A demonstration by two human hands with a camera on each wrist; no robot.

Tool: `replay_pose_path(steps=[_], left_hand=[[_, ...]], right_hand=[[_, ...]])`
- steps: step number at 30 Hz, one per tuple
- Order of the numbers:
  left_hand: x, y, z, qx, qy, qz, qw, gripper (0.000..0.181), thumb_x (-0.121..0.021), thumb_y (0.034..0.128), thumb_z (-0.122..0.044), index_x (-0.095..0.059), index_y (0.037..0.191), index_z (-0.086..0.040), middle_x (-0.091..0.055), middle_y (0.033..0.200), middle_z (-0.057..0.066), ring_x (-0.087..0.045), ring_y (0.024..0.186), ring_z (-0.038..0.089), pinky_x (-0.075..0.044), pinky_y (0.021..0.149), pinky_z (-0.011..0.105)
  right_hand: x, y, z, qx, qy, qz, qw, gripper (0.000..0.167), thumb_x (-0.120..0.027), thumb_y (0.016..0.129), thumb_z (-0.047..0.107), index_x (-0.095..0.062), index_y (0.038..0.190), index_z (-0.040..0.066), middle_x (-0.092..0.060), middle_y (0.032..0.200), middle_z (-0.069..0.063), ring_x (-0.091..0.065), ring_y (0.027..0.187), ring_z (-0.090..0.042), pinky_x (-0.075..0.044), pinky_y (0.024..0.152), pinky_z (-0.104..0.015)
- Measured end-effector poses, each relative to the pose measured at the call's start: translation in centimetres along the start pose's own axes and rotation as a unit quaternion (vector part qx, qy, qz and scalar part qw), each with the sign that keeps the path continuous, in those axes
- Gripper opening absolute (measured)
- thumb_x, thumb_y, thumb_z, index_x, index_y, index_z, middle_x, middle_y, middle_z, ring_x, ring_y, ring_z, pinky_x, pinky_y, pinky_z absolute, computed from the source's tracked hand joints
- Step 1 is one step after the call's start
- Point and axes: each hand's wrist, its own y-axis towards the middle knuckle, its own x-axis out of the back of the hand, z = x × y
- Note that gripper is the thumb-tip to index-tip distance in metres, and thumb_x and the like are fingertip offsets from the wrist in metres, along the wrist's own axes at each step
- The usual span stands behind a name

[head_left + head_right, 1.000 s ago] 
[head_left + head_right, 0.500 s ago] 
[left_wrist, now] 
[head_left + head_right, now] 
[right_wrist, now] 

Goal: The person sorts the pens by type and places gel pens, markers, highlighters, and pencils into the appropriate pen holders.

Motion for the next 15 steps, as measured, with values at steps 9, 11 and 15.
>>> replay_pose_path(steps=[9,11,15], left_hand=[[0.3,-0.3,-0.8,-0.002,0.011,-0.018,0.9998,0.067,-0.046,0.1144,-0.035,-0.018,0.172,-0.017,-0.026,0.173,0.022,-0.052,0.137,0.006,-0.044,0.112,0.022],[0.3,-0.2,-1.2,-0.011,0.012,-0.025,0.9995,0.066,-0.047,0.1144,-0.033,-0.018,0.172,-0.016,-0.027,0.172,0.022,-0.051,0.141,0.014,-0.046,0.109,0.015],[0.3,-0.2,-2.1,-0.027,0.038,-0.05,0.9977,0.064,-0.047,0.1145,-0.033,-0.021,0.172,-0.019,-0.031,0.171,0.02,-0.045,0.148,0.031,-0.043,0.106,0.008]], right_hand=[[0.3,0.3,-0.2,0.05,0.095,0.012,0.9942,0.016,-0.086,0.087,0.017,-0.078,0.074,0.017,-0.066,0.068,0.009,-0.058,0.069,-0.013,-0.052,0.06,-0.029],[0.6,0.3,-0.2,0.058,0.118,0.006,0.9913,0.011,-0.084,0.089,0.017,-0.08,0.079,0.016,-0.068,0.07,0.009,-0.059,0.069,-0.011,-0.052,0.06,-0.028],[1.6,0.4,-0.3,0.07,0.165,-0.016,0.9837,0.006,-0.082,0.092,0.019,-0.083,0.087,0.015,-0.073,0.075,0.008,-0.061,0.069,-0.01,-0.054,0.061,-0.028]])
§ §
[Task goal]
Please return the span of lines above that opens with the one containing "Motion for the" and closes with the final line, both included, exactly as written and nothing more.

[Output for this exercise]
Motion for the next 15 steps, as measured, with values at steps 9, 11 and 15.
>>> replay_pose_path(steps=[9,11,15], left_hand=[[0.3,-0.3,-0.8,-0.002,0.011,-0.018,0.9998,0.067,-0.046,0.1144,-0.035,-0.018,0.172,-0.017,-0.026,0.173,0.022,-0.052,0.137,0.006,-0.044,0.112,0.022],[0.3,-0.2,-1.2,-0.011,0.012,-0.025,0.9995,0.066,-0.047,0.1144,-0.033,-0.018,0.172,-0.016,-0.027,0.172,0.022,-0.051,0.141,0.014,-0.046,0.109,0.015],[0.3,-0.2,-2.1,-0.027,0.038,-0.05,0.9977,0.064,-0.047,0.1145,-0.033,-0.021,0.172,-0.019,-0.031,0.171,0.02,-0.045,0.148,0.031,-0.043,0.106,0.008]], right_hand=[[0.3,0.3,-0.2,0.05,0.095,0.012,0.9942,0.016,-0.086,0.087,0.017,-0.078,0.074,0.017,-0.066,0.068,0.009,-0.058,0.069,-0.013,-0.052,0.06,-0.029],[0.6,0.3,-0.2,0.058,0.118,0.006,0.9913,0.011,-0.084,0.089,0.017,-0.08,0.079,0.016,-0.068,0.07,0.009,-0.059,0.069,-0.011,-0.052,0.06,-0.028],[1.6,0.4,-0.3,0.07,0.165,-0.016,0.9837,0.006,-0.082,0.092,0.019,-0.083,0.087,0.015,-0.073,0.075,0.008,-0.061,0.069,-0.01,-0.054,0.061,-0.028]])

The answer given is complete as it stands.